Оба финансиста беседовали вполголоса. За ними явно наблюдали, их окружали, заходили вперед, делали вид, что заняты чем-то другим, но на самом деле только и ждали кивка, улыбки, пожатия руки. Однако было отмечено, что Лашом – один из немногих избранных, кто имел честь быть представленным великому Стринбергу, – держался в высшей степени холодно и почти сразу отошел. Тогда как Анатоль Руссо, наоборот, мельтешил, точно цирковой голубь.
А чуть поодаль Марта Бонфуа выставляла напоказ свои серебряные волосы, изумительные плечи, хрустальный смех и царственную осанку.
– Это и есть Стринберг? – шепотом спросила она Симона и Робера Стена. – Да, он, можно сказать, уже пропал, друзья мои. Я всегда это чувствую… сама не знаю по чему и в то же время по всему – по цвету лица, по взгляду…
Говорили также о пьесе и об инциденте с поднятием занавеса.
– Он был абсолютно прав, абсолютно! – заключили коллеги, у которых никогда недостало бы на это храбрости.
Критики уже обдумывали статьи, проверяя свои замечания на друзьях, – так мясники затачивают ножи, прежде чем отрезать кусок мяса.
И ни один из них не решился искренне признаться в том, что спектакль ему нравится: они пришли в театр вынести свое суждение, а главное, если удастся, блеснуть за счет чужого творчества. Что же до удовольствия – его пусть получает свет и обыватели.

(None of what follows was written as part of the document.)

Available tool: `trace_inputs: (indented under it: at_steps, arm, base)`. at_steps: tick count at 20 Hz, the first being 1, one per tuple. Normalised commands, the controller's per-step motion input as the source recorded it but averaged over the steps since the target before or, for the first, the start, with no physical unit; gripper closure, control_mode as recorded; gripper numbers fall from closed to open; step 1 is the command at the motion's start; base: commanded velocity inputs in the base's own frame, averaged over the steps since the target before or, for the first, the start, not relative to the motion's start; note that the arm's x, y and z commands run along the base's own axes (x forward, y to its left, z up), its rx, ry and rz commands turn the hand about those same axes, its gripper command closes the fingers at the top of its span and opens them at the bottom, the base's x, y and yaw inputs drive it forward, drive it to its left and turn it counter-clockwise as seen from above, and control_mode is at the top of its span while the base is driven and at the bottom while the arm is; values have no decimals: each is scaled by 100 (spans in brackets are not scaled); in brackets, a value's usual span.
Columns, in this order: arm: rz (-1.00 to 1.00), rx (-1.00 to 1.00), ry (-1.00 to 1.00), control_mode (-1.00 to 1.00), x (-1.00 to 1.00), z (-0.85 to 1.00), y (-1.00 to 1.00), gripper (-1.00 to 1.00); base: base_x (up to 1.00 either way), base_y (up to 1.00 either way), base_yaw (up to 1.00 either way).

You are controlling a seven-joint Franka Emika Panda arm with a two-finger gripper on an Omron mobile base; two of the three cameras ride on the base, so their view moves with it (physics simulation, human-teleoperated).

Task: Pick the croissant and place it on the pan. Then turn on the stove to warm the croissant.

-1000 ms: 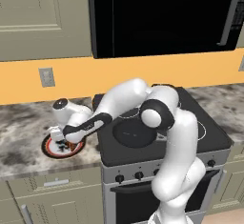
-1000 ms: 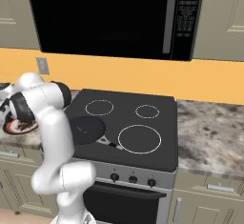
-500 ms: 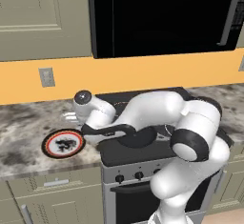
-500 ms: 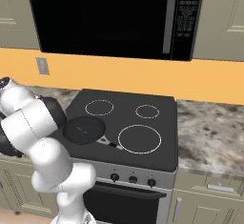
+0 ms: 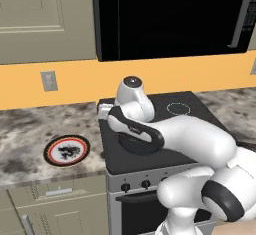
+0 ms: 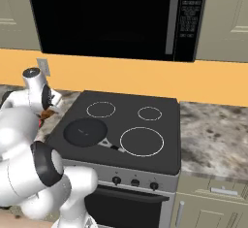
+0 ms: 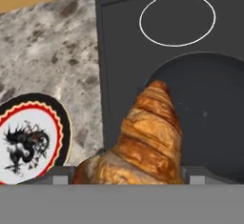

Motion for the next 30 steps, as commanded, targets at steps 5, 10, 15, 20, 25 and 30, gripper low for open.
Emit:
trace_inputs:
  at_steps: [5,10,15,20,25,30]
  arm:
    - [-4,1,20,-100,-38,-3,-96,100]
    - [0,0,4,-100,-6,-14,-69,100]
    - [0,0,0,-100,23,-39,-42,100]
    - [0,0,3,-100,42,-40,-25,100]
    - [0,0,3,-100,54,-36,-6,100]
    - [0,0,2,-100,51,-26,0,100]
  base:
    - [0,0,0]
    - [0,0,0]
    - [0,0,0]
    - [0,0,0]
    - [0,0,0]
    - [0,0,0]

Какой-то педераст в смокинге с завернутыми рукавами гнусавил:
– Ой, это же просто какашка, вернее, даже мусс из какашки, как внутри гусиной печенки – мусс из гусиной печенки.
Но вот прозвонил звонок, перекрывший его кудахтанье, и пингвины об руку с прочей птицей двинулись на свои места.
Когда открылись декорации второго акта, по залу прошел шепот, и множество глаз невольно обратились к первой от сцены ложе, где сидели оба финансиста. Ибо декорации представляли собой с точностью, близкой к шаржу, интерьер особняка Шудлеров.
Париж умел оценить иронию, и декорации вызвали аплодисменты. Однако по мере того как разворачивалось действие, сходство становилось все более ощутимым – по ходу пьесы отец, ревностно охранявший свою власть, подстраивал разорение и смерть сына.
Казалось, Вильнер посадил Шудлера в первую ложу для того лишь, чтобы лучше представить публике модель.